**What this task involves:** Once you have located the line containing "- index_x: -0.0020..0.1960" in the material below, return it exactly along with each line after it through the line containing "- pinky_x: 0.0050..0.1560".

**Dataset content:**

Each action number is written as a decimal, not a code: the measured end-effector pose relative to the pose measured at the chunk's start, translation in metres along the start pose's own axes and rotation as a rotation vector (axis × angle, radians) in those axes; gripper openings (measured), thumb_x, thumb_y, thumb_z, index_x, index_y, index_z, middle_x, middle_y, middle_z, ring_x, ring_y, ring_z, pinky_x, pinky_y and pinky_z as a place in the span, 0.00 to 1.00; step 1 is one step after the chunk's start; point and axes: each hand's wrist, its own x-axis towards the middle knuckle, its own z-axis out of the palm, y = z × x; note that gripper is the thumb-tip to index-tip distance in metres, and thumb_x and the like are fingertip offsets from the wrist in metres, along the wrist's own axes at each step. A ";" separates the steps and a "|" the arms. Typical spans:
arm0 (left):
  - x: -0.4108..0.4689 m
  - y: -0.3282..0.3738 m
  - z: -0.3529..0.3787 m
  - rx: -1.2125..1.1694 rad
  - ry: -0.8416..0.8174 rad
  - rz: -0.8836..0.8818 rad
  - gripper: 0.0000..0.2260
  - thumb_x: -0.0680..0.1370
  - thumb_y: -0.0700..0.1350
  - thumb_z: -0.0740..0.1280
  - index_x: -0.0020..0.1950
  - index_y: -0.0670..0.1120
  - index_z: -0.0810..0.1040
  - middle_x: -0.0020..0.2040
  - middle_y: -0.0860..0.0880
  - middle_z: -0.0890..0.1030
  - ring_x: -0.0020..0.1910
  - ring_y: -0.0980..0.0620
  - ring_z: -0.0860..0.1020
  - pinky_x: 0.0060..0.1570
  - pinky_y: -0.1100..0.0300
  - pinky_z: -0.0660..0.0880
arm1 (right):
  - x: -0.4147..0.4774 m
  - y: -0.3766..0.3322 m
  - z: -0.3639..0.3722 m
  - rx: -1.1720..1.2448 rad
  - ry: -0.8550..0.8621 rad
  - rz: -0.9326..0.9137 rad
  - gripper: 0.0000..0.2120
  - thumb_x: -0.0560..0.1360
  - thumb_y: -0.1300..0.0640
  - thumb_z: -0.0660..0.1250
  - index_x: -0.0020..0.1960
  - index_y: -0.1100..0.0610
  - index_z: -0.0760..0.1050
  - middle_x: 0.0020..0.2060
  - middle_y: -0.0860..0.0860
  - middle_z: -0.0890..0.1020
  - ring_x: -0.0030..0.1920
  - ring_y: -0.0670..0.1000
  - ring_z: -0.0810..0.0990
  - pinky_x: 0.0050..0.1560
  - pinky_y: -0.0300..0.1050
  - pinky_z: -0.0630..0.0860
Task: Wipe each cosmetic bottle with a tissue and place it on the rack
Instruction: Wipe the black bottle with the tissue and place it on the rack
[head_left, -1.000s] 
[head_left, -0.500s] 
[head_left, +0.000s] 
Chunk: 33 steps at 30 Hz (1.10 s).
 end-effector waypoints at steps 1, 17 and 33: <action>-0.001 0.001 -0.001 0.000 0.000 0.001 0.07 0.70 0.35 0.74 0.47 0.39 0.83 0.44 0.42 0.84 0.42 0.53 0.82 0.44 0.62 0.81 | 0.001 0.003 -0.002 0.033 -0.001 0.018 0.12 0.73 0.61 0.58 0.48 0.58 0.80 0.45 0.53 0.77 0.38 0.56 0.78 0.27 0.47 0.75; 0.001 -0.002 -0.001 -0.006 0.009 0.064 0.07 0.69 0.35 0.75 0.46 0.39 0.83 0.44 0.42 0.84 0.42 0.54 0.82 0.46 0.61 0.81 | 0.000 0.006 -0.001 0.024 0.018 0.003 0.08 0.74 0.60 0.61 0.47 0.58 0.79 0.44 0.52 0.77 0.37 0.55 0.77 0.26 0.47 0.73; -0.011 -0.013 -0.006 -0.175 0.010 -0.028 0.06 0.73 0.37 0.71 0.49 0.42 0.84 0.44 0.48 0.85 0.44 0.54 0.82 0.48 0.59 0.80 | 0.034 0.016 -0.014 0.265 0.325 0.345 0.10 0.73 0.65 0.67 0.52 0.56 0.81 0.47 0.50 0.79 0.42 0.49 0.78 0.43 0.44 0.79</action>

**Your solution:**
  - index_x: -0.0020..0.1960
  - index_y: -0.1100..0.0610
  - index_z: -0.0760..0.1050
  - middle_x: 0.0020..0.2060
  - middle_y: -0.0860..0.0860
  - middle_z: -0.0890..0.1020
  - ring_x: -0.0030..0.1920
  - ring_y: -0.0670..0.1000
  - ring_z: -0.0810..0.0990
  - pinky_x: 0.0050..0.1560

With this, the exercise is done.